Durant toute une longue journée, il visita les maisons solitaires et les villages les plus proches, puis ceux plus éloignés, décrivant de grands cercles autour des Essarts. Le soir, il rentra, épuisé, recru de fatigue et de chagrin ; nulle part on n’avait aperçu l’enfant.

Tombant assis sur un escabeau, il demeura immobile, un instant, les yeux fixes : il cherchait à deviner ce qu’était devenu son petit Nathan.
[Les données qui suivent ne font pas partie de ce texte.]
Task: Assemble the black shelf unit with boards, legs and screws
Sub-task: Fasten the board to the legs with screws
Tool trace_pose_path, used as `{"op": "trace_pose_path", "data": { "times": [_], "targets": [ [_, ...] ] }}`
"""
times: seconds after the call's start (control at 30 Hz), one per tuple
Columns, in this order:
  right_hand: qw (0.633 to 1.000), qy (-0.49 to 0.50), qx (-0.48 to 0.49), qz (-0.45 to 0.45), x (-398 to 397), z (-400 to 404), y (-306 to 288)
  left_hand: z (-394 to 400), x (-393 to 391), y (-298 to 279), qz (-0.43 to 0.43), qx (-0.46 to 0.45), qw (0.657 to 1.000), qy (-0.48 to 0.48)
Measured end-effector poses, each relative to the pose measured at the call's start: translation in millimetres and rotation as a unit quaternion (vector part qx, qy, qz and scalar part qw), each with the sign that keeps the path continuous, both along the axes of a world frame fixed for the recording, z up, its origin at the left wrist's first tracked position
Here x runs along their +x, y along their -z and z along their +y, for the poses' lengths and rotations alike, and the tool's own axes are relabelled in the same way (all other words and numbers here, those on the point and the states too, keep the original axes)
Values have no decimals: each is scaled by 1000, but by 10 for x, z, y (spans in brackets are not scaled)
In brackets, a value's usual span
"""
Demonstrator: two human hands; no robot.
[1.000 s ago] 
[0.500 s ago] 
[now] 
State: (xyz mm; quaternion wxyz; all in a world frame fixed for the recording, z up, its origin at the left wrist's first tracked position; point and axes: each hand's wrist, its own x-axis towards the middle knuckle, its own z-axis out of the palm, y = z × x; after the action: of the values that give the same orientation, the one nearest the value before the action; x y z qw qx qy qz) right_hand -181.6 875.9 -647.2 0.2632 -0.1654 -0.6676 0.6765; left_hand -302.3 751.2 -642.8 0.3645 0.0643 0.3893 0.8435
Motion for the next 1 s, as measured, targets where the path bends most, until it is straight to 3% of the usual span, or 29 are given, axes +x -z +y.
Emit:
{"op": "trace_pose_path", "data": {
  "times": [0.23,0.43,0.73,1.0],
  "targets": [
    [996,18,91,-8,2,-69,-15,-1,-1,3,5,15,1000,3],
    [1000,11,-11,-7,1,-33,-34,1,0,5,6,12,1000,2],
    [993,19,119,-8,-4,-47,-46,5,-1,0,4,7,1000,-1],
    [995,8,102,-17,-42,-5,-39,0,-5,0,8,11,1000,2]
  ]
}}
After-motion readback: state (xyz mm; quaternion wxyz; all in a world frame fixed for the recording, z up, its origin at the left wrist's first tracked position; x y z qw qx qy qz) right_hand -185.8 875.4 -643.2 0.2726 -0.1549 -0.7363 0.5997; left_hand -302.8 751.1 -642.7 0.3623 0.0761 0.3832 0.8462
Ne pouvant se résoudre à l’inaction, il allait repartir encore, au hasard, lorsque Sylvia dit tout à coup :

— Ces bohémiens ?…

Il y avait déjà pensé. Ce nomade accompagné de Gavailles, venu le quérir pour un malade qui n’était peut-être qu’un ivrogne, cela lui semblait suspect : aurait-on voulu l’écarter ?

— Je vais y aller ! répondit-il.

— Pauvre ami ! fit-elle en pleurant. Il te faut prendre des forces… J’ai fait un peu de soupe…

Il avala cinq ou six cuillerées, à contre-cœur, prit dans le tiroir un des louis du comte de Fersac, et, après avoir étroitement embrassé Sylvia, son bâton à la main, il s’en alla dans la nuit.